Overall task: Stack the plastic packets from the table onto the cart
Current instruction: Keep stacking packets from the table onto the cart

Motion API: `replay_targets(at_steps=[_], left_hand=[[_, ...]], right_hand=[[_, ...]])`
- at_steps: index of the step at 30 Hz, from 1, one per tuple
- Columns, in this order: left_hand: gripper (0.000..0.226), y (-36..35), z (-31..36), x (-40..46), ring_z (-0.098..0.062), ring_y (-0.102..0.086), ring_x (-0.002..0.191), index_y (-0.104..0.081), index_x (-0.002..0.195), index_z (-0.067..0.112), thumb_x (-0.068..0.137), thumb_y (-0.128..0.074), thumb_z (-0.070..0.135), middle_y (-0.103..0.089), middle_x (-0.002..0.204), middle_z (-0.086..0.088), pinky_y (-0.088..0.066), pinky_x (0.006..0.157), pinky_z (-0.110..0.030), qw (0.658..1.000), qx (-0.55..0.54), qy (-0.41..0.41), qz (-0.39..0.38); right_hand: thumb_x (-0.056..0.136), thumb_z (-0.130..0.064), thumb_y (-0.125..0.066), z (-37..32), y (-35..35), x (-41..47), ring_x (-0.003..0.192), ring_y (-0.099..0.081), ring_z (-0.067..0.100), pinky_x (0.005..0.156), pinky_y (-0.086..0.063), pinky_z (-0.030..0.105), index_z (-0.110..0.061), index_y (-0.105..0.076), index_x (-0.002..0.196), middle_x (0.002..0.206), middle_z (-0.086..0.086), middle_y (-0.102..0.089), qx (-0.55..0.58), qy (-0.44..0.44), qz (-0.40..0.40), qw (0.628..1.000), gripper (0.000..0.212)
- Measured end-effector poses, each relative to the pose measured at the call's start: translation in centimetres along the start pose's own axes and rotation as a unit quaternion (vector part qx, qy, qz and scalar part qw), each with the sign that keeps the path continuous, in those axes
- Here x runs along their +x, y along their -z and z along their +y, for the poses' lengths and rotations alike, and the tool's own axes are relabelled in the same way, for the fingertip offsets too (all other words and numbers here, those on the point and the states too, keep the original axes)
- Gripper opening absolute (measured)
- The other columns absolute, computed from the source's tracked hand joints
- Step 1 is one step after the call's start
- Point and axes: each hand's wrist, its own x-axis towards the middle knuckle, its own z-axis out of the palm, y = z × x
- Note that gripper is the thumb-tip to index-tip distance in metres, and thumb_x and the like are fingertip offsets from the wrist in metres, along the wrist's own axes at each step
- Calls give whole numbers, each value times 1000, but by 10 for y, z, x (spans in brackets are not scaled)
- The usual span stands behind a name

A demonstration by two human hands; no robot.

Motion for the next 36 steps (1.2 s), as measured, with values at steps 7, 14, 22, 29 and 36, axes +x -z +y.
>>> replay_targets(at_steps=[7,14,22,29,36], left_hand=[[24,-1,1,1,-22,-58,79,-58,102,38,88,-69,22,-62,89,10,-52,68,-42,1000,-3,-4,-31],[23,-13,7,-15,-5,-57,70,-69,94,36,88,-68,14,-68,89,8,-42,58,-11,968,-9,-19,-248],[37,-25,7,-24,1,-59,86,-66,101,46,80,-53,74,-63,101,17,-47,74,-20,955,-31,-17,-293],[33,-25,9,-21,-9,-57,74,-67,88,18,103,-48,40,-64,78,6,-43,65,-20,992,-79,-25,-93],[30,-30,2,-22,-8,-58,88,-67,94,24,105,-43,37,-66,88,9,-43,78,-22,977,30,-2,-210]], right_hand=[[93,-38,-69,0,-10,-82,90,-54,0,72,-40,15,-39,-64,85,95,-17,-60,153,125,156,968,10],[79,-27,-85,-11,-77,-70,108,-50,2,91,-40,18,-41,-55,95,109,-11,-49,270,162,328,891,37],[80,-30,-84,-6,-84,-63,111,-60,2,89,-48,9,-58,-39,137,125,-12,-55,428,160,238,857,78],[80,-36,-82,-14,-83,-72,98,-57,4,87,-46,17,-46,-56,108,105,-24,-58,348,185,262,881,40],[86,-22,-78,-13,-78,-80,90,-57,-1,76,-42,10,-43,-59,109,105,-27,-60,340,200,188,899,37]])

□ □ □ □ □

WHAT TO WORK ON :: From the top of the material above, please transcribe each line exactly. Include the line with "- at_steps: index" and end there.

REPLY ::
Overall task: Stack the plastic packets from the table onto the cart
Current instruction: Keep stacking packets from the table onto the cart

Motion API: `replay_targets(at_steps=[_], left_hand=[[_, ...]], right_hand=[[_, ...]])`
- at_steps: index of the step at 30 Hz, from 1, one per tuple

This exercise calls for no further output.